And now I'm left alone again with only my thoughts. Homecoming is in four days… Tears well up in my eyes at the thought of it. Of course. Of fucking-course I had to go and snap right before something that matters so much. Dammit! Dammit! My head falls back against the pillows and my fists clench. How could I be such an unstable idiot? After all this time of keeping it together I had to go and fuck it up. What was the point of any of it then?
I turn over onto my side and weep silently, making sure no one outside can see. I can cope. I'll be out of here and working twice as hard by tomorrow morning. I'm sure of it.
Tuesday: October 15th 2013
Time – 10:35 AM
Point of View: Zelda
Math sucks. Homecoming sucks. Everything sucks. Fi's been radio silent for a day now. We haven't talked since the bus yesterday morning and she isn't even here today. I get it, she's busy, and people sometimes miss school. But would answering any of my messages have been much trouble? It's Tuesday! That leaves four days till the dance. Even if it's priority mailed, the dress won't be here on time unless it's ordered tonight. Ugh. Look at me! They're buying me a dress and I'm annoyed because I haven't heard from her in twenty-something hours.
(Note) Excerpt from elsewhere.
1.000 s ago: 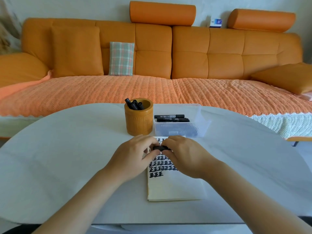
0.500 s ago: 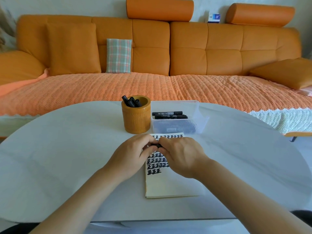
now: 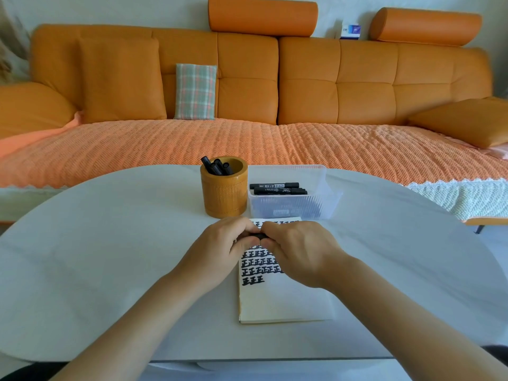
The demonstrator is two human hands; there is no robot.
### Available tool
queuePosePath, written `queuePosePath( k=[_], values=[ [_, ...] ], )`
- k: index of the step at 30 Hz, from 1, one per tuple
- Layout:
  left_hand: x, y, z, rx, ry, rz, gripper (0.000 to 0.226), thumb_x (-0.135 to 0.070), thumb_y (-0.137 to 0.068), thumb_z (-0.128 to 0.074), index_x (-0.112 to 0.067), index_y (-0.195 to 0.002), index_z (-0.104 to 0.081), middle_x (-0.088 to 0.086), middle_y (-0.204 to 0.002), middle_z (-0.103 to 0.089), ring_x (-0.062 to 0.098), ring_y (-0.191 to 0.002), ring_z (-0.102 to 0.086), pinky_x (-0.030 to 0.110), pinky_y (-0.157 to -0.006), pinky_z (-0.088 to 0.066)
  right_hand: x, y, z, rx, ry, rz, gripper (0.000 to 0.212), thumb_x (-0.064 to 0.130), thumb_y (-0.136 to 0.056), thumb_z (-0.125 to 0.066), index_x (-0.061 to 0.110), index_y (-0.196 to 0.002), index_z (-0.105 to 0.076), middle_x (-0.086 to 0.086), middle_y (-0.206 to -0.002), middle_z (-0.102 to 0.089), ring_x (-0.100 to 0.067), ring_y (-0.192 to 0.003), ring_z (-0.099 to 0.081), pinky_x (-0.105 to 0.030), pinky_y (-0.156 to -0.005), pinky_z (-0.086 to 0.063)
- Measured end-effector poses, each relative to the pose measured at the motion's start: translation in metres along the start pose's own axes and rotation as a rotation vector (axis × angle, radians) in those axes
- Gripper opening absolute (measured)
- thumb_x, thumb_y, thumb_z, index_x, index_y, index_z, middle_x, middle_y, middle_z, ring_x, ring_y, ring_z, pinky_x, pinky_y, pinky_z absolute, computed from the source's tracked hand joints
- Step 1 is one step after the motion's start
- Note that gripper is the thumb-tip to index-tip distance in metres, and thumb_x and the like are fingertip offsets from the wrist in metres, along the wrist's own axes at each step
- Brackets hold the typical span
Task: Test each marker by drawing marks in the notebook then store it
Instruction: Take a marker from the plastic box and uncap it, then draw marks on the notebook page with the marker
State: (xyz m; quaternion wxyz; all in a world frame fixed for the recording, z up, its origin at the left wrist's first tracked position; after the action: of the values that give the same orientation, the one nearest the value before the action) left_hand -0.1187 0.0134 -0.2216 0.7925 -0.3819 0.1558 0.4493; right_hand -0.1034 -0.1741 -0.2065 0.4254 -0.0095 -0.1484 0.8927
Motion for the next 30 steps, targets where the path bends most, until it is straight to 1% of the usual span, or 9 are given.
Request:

"You excited for homecoming?" Malon whispers.
"Of course I am. Just a little stressed." I reply, trying to go unnoticed by Mr. Pole.
"You got a date?" She asks, grinning.
"I'm just going with Fi." I say, looking at the work in front of me.
"Ah, so you do." She giggles.
For some reason I find myself blushing at this.
"Real funny." I hiss. "Just pay attention so you can actually go to homecoming. 1.5 GPA is required for all after school activities."
"Ouch Zel. Uncalled for and brutally accurate. Well, I guess what I said was too." She snickers before leaning back into her chair.
These are my friends. Fuck my life. The rest of class goes by uneventfully and I soon find myself sitting in study hall with Malon. After a while we're both confused and wondering where the final member of our study-trio could be.
"Weird. Fi wasn't on the bus today either. Maybe there's a bug going around?" I suggest, unsure.
About twenty minutes later Midna rushes into the room, setting all of her things on the vacant desk next to ours.
"Sorry I'm late. I was talking to Dr. Paladin."
"Fi's dad?" Malon questions.
"Yeah."
"Why is he here? Come to think of it, where's Fi?" I ask, hoping she'll have the answer somehow.
"About that-" Midna's interrupted by the teacher speaking up in the front of the room.
"Harkinian? Zelda Harkinian? You're wanted at the guidance office. Bring your stuff with you." He explains before going back to his book.
I give the two a confused look before grabbing my things and leaving. As I enter the office I'm greeted by a very well dressed man. His short brown hair is well styled and while he's obviously older, he doesn't look too bad. Also, he's sort of familiar…
"Zelda? Hi, Doctor Paladin, Fi's father." He smiles, shaking my hand.
So that's it! I recognize him from photos at Fi's house. It's my first time actually meeting him though. Which is strange seeing how often I'm at his abode. The question now is why he's here and Fi isn't. Before I can speak up he signs a piece of paper and approaches me again.
"I called your brother. He gave me permission to sign you out. Come with me." He says, walking out the door.
"What's happening?" I ask, trying to keep pace with him.
"Fi's in the hospital." He explains, fidgeting with his keys
"Oh no, why?" I ask, eyes widening.
"It's nothing serious, I just think she'd want you there with her."
"Oh…" I nervously bite my lip, looking out the car window. "What about my homework?"
He looks at me funny, like I should somehow know. After a second he gestures to everything around me.
"I've been a surgeon for a while now. This is a big city, and I'm very good at what I do. The school has received many generous donations from me throughout the years. Now they're doing me a favor." He says, eyes focused on the road.
Woah… Rich people… He has such an intimidating presence… It's no wonder Fi's so stressed about him all the time.
"Besides the Twili girl, you're practically her only friend. That's a big deal for her. My daughter doesn't make friends. I worry about her Zelda…" He sighs.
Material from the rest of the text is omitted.